Proc Natl Acad Sci U S A. 2009 Feb 10;106(6):1720-4. doi: 10.1073/pnas.0806746106. Epub 2009 Jan 26.
Social networks exhibit strikingly systematic patterns across a wide range of human contexts. Although genetic variation accounts for a significant portion of the variation in many complex social behaviors, the heritability of egocentric social network attributes is unknown. Here, we show that 3 of these attributes (in-degree, transitivity, and centrality) are heritable. We then develop a "mirror network" method to test extant network models and show that none account for observed genetic variation in human social networks. We propose an alternative "Attract and Introduce" model with two simple forms of heterogeneity that generates significant heritability and other important network features. We show that the model is well suited to real social networks in humans. These results suggest that natural selection may have played a role in the evolution of social networks. They also suggest that modeling intrinsic variation in network attributes may be important for understanding the way genes affect human behaviors and the way these behaviors spread from person to person.
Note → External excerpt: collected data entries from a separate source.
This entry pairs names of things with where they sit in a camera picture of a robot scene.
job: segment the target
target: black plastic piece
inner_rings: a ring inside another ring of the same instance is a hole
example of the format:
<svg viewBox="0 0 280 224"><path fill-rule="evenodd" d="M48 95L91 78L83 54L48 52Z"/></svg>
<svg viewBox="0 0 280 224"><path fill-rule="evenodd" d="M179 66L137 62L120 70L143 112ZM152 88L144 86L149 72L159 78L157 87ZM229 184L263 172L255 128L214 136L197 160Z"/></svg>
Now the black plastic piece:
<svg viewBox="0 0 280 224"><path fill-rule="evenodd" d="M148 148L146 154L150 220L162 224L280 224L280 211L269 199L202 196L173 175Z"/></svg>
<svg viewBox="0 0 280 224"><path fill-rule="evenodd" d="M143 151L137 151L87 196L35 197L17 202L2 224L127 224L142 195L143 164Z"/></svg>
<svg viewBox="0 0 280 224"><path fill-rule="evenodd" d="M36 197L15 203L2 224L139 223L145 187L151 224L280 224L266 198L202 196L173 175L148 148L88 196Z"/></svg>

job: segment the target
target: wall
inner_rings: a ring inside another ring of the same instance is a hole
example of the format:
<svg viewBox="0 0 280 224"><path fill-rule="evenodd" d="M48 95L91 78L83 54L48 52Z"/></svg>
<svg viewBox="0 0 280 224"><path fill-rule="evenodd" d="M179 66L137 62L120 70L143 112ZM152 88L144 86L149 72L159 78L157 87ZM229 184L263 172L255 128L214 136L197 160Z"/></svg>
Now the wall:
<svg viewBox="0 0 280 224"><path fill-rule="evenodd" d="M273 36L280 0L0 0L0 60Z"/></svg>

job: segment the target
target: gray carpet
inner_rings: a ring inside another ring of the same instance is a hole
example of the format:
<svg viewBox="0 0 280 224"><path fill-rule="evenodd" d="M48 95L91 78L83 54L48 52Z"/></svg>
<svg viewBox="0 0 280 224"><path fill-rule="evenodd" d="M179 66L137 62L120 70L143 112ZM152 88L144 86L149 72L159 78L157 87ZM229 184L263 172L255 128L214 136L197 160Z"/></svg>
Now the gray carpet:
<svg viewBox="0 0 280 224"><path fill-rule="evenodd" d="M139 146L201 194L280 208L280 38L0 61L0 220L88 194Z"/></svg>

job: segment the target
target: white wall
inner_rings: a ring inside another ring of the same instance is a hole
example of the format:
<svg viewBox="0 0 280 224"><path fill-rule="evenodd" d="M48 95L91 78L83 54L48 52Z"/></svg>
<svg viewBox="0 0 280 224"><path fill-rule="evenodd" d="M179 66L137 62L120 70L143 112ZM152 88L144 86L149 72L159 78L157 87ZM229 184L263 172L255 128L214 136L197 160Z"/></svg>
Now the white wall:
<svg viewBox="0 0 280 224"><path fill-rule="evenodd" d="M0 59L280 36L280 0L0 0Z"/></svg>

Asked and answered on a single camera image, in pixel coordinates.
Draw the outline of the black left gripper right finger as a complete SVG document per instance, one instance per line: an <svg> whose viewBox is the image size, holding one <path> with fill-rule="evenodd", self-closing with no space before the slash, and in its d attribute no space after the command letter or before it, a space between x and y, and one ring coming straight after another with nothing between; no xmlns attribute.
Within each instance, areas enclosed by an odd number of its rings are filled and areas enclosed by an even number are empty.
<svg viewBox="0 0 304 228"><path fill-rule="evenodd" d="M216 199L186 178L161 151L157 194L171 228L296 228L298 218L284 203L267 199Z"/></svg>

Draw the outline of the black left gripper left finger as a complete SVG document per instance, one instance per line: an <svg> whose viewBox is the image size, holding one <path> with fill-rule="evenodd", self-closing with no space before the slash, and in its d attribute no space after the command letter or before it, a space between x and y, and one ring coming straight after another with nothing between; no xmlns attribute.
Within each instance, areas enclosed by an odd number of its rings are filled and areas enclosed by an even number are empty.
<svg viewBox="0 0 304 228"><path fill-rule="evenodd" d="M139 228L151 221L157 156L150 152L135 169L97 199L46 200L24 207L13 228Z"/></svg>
社交网络在广泛的人类情境中呈现出显著的系统性模式。尽管基因变异在许多复杂社会行为的变异中占很大一部分,但以自我为中心的社交网络属性的遗传力尚不清楚。在这里,我们表明其中3个属性(入度、传递性和中心性)是可遗传的。然后,我们开发了一种“镜像网络”方法来测试现有的网络模型,结果表明没有一个模型能够解释人类社交网络中观察到的基因变异。我们提出了一种具有两种简单异质性形式的替代“吸引与引入”模型,该模型产生了显著的遗传力和其他重要的网络特征。我们表明该模型非常适合人类真实的社交网络。这些结果表明,自然选择可能在社交网络的进化中发挥了作用。它们还表明,对网络属性的内在变异进行建模可能对理解基因影响人类行为的方式以及这些行为在人与人之间传播的方式很重要。